-- Work to complete --
Report each line from the records where the string "hearts" turns up.

-- Excerpted records --
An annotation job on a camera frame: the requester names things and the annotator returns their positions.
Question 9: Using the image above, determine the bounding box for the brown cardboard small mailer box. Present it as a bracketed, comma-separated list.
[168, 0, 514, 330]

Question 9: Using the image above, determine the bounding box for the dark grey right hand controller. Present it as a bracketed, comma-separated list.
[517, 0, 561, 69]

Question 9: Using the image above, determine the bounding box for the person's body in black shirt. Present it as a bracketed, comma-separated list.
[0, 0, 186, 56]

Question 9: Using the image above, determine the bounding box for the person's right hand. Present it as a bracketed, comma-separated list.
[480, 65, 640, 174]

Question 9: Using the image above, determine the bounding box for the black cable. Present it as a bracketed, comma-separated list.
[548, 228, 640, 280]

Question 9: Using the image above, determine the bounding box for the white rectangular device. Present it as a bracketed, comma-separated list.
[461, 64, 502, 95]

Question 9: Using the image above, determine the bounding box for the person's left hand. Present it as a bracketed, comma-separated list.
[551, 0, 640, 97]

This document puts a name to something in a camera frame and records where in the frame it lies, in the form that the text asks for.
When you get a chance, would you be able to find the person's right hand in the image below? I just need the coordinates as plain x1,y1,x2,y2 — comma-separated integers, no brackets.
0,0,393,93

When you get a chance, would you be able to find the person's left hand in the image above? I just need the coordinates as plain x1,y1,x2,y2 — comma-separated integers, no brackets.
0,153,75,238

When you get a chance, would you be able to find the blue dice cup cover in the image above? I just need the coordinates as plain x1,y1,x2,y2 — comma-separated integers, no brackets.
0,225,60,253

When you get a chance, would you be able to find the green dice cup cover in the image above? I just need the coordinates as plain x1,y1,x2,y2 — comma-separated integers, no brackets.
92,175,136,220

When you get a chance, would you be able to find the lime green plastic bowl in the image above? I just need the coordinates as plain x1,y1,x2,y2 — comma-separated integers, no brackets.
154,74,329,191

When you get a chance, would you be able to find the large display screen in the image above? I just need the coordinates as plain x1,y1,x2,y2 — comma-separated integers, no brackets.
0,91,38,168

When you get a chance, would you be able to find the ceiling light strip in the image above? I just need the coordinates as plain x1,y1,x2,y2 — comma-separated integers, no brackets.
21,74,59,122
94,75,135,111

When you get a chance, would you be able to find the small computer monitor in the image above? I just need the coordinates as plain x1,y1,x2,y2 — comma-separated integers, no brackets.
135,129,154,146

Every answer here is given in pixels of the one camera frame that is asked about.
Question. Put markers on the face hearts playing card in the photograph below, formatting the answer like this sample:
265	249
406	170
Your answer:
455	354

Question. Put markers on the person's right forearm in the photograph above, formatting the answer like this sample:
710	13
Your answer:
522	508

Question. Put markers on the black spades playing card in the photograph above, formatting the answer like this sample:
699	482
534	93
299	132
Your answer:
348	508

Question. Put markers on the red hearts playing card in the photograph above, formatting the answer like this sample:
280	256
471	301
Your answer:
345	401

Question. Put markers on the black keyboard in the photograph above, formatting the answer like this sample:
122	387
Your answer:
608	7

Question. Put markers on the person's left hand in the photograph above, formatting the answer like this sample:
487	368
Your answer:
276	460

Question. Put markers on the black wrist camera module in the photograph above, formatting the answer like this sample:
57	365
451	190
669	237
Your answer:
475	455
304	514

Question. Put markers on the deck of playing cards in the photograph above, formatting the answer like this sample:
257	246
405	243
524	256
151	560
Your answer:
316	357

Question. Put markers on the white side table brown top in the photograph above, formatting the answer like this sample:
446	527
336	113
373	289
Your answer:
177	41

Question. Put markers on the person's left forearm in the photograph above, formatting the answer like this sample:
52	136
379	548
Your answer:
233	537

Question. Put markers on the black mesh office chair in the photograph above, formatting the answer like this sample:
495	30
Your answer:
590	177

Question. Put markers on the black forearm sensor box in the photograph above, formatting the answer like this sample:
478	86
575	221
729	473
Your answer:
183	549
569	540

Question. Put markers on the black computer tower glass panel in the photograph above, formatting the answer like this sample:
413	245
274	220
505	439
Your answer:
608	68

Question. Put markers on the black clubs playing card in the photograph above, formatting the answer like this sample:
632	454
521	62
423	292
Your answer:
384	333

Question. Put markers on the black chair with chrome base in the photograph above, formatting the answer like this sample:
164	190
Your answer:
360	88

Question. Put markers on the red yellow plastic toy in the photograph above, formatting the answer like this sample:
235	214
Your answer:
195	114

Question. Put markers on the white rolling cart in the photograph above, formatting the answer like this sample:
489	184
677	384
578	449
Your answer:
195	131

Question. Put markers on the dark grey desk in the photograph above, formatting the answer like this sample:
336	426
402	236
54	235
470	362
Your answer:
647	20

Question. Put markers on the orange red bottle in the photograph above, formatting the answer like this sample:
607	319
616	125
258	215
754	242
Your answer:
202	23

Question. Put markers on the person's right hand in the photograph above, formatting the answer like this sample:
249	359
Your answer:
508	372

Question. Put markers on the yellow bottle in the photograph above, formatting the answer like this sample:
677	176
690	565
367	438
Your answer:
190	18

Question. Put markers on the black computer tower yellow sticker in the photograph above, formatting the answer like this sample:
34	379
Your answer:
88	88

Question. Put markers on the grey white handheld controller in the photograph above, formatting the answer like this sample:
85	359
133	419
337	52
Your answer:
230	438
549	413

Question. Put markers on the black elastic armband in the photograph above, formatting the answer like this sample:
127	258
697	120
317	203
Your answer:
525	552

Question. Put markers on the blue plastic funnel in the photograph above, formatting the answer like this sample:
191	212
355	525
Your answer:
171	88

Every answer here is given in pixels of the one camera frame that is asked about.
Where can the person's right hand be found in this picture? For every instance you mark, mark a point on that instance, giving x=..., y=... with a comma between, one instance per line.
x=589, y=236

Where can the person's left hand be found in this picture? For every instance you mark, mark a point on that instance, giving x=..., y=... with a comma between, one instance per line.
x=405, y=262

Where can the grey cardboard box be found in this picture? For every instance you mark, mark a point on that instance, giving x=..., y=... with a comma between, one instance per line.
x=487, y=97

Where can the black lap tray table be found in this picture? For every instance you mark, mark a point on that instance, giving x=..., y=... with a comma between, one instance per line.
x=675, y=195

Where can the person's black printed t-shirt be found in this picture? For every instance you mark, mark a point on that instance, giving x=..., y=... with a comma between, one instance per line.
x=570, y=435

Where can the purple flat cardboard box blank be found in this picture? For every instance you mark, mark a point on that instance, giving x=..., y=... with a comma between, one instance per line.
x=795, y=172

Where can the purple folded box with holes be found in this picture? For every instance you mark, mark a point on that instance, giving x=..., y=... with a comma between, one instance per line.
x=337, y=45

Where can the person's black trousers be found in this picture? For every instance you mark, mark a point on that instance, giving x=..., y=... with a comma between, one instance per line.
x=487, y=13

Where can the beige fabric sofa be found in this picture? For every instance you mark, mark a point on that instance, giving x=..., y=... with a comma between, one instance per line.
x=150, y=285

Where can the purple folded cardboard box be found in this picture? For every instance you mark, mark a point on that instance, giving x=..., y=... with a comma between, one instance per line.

-- Solution to this task --
Question. Put markers on the face hearts playing card in the photograph below, formatting the answer like this sample:
Question. Put markers on the red hearts playing card in the photograph above, formatting the answer like this sample:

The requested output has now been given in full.